Regulating residential rental businesses allowing short stays in their facilities still appears to be on the City of Portland’s front legislative burners. In mid-January, the Council was examining two amendments that would affect short-term rentals in Portland.
Speaking for the Short Term Rental Advocacy Center (STRAC), part of a nationwide organization lobbying for regulations beneficial to the hospitality and tourist industries, Philip Minardi cautioned that business owners need to be in on the conversation: “Before moving forward with new amendments to what is still a very new regulatory ordinance, city policymakers have the responsibility to bring all short-term rental stakeholders to the table to provide input.”
Minardi said that excluding local short-term rental owners and their customers resulted in the City structuring an ordinance that falls short of meeting owners’ needs.
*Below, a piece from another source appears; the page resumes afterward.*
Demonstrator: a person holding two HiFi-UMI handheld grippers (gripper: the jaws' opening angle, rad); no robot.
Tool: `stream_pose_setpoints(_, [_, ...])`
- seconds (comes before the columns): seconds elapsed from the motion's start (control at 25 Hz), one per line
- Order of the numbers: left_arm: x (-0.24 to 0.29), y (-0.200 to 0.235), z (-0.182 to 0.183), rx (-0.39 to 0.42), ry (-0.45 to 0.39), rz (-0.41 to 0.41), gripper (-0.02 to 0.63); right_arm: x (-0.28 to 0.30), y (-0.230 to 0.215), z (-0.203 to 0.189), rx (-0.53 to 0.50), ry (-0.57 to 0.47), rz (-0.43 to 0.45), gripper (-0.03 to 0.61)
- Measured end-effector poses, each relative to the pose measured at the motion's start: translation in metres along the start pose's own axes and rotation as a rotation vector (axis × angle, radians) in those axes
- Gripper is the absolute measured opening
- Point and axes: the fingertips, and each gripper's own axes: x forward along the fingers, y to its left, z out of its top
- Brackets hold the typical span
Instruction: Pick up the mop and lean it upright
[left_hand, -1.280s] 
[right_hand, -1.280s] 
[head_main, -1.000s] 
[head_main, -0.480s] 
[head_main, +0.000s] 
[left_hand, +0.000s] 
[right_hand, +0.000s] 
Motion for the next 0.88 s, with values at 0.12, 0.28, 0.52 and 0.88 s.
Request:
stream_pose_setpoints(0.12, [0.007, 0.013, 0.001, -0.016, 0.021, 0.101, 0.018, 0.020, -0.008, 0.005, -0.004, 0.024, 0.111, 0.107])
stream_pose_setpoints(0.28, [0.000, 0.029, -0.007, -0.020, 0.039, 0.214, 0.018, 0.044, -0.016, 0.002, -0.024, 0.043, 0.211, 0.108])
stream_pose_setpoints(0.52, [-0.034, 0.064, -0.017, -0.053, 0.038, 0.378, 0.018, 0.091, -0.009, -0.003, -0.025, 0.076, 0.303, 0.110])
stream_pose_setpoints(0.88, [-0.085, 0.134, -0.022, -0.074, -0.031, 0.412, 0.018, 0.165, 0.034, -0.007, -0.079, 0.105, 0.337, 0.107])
He called for “making the regulatory process for rental providers easy and affordable…the only path to improving compliance, which will ultimately lead to greater economic benefits to the entire city.”
Minardi went on to say that one of the amendments being considered by the Council burdens the short-term platforms like AirBnB with collecting a city tax on lodging. He characterized this regulation as “simply an abdication of responsibility by the city of Portland and a violation of the privacy of the platforms’ end users.” He urged the city to “not throw up regulatory hurdles that stifle local entrepreneurship and economic growth.”